In today's post, I'd like to solidify these ideas by sharing some examples of limits. Next time we'll look at examples of colimits. What's nice is that all of these examples are likely familiar to you—you've seen (co)limits many times before, perhaps without knowing it! The newness is in viewing them through a categorical lens.
Let's start by fixing some notation:
- The category $\mathsf{Set}$ has sets as objects and functions as morphisms.
- The category $\mathsf{Top}$ has topological spaces as objects and continuous functions as morphisms.

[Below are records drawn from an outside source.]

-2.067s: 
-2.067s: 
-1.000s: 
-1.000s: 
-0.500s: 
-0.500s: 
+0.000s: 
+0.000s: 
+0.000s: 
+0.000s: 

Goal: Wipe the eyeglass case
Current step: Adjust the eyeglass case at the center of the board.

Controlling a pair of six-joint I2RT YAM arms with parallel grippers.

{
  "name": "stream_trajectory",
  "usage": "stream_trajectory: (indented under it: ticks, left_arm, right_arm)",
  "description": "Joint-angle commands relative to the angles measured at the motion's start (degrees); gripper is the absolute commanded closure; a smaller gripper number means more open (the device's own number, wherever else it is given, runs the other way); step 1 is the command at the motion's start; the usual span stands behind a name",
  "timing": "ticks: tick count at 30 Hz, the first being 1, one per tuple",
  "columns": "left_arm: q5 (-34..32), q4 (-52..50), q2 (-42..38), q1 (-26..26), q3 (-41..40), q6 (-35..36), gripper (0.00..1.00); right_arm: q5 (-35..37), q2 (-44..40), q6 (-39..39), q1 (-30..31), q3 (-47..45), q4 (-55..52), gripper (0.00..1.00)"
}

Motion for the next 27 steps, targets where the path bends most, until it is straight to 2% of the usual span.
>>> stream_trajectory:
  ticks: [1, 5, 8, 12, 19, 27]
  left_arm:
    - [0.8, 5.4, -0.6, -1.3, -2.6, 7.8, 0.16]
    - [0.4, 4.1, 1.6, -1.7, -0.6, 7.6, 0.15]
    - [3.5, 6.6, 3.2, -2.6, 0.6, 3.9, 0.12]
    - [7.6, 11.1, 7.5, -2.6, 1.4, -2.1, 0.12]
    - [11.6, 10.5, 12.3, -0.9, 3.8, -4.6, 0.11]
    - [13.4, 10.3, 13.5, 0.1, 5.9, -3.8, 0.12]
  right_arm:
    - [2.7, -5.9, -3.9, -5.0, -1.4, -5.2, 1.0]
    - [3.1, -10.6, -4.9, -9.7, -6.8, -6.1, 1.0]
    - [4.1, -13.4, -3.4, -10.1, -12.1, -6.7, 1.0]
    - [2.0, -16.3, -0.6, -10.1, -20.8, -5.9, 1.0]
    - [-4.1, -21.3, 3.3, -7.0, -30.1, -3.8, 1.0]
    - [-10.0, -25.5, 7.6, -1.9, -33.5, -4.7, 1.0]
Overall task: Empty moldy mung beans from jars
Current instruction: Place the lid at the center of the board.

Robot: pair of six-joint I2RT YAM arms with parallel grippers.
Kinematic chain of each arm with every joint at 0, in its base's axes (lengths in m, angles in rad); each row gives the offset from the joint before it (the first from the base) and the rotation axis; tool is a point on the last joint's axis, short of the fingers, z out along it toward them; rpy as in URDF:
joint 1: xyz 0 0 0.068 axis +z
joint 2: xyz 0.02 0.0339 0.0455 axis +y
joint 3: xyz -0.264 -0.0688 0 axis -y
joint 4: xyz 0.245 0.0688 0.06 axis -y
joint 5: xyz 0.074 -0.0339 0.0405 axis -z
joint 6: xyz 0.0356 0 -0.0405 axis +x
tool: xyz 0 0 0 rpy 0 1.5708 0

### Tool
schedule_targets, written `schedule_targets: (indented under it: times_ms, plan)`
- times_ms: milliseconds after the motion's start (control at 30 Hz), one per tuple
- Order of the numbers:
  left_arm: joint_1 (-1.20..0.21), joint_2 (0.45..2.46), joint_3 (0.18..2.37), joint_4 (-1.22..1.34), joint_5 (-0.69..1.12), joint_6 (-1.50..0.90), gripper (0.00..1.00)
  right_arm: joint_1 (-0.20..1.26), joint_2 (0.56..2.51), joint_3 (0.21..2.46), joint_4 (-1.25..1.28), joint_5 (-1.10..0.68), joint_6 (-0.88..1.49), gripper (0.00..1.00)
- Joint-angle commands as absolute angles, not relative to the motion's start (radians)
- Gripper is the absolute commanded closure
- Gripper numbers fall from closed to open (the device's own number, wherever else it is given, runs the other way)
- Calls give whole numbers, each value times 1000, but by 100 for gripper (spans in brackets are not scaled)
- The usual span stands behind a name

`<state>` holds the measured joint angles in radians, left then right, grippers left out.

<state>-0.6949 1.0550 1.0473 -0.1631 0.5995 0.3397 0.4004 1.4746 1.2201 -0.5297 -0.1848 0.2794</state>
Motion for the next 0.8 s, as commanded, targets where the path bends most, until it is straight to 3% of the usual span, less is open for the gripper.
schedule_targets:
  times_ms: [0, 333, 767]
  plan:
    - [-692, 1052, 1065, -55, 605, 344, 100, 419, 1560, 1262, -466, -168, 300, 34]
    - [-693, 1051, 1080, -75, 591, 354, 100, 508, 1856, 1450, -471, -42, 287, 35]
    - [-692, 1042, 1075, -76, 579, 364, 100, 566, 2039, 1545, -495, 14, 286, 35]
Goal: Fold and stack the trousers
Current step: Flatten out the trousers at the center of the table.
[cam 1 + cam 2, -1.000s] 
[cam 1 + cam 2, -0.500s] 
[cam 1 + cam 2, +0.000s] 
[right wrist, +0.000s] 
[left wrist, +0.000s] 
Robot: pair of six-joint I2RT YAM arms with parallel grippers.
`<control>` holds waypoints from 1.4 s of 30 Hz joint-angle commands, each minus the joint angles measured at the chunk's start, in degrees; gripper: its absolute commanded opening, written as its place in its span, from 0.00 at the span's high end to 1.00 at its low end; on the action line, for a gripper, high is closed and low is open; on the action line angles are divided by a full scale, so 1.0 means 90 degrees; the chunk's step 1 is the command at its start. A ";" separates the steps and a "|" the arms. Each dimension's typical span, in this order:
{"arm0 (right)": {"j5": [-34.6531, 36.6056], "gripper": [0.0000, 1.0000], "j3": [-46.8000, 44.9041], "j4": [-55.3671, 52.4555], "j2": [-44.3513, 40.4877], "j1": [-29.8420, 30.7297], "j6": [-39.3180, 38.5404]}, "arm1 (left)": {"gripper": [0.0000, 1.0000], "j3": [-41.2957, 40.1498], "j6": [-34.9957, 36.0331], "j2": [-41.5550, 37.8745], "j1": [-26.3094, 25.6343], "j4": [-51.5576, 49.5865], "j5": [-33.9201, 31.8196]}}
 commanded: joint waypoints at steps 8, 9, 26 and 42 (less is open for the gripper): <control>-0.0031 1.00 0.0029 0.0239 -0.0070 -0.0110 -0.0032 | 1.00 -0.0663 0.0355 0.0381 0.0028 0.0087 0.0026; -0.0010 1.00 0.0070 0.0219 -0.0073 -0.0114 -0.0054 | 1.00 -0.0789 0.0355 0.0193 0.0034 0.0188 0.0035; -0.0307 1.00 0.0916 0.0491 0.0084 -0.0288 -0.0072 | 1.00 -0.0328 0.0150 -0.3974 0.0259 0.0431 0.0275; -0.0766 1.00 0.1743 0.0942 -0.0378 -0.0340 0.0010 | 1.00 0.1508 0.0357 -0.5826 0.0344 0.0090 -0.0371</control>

- The category $\mathsf{Group}$ has groups as objects and group homomorphisms as morphisms.
- The category $\mathsf{Ring}$ has unital rings as objects and unit-preserving ring homomorphisms as morphisms.
- The category $\mathsf{FVect}$ has finite-dimensional vector spaces over a fixed field as objects and linear transformations as morphisms.
- Any poset $P$ is a category: it has its elements $p,q,\ldots$ as objects and there is a morphism $p\to q$ whenever $p\leq q$. The next two bullets are examples.
- The natural numbers $\mathbb{N}$ (let's include 0) form a poset: natural numbers $n,m,\ldots$ are the objects of this category and we'll write $n\leq m$ and/or draw an arrow $n\overset{k}{\longrightarrow} m$ whenever $m=nk$ for some integer $k$, that is, whenever $m$ is divisible by $n$. For example, there's an arrow $2\overset{4}{\longrightarrow} 8$ but there is no arrow from $2$ to $5$.
- The extended set of non-negative real numbers $[0,\infty]$ is also a poset: there is an arrow $x\overset{\leq}{\longrightarrow}y$ whenever $x\leq y$ in the usual sense.
Now, recall from Part 2 that the limit of a diagram consists of two things: an object and map(s) out of that object. These data satisfy a certain property, namely the universal property as outlined before. Below I'll list five examples of limits: (1) terminal object, (2) product, (3) pullback, (4) inverse limit, (5) equalizer. Each example will contain seven sub-examples: one for each of the seven categories listed above. In these sub-examples, I'll only identify the object and the map(s) that comprise the limit. You're welcome to verify that the universal property is satisfied. In particular, try to show the existence of the unique map into the limit. That's the key to everything! (I've done it for us in Example 1.)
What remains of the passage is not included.